→ **WHAT YOU HAVE TO DO**: Everything from the line that contains "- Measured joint" to the end of the listing below, both ends included, is to be transcribed word for word, and nothing else.
◆ ◆ ◆
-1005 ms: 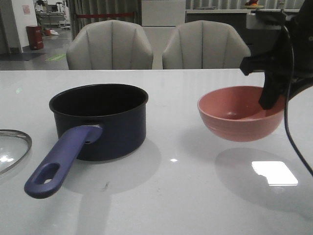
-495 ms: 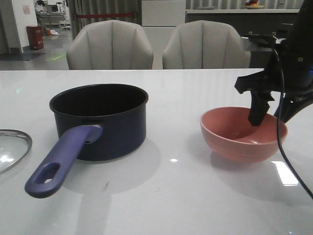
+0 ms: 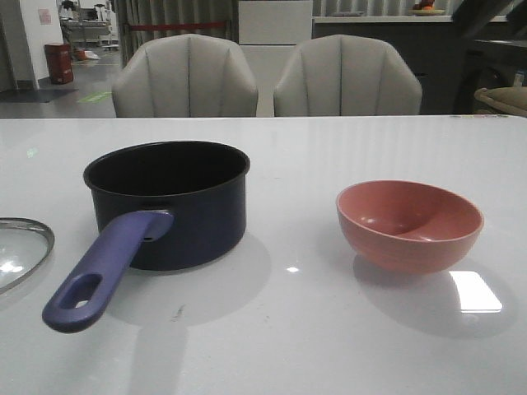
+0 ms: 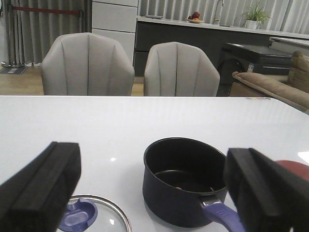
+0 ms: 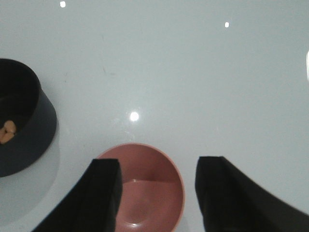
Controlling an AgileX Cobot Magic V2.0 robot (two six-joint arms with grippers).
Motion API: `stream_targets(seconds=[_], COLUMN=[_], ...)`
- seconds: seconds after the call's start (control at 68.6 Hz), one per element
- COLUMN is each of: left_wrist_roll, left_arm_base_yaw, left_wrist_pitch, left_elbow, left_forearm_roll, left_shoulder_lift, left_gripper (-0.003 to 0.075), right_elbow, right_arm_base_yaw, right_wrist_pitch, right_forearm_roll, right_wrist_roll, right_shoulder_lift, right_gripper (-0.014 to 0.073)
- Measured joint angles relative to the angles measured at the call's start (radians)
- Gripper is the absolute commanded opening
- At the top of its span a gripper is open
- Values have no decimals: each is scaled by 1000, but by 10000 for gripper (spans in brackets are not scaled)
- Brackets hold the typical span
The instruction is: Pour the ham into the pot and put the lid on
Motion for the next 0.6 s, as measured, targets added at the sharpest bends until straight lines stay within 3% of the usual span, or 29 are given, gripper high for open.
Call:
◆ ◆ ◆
→ **SOLUTION BELOW**:
- Measured joint angles relative to the angles measured at the call's start (radians)
- Gripper is the absolute commanded opening
- At the top of its span a gripper is open
- Values have no decimals: each is scaled by 1000, but by 10000 for gripper (spans in brackets are not scaled)
- Brackets hold the typical span
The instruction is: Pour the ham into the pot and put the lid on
Motion for the next 0.6 s, as measured, targets added at the sharpest bends until straight lines stay within 3% of the usual span, or 29 are given, gripper high for open.
Call:

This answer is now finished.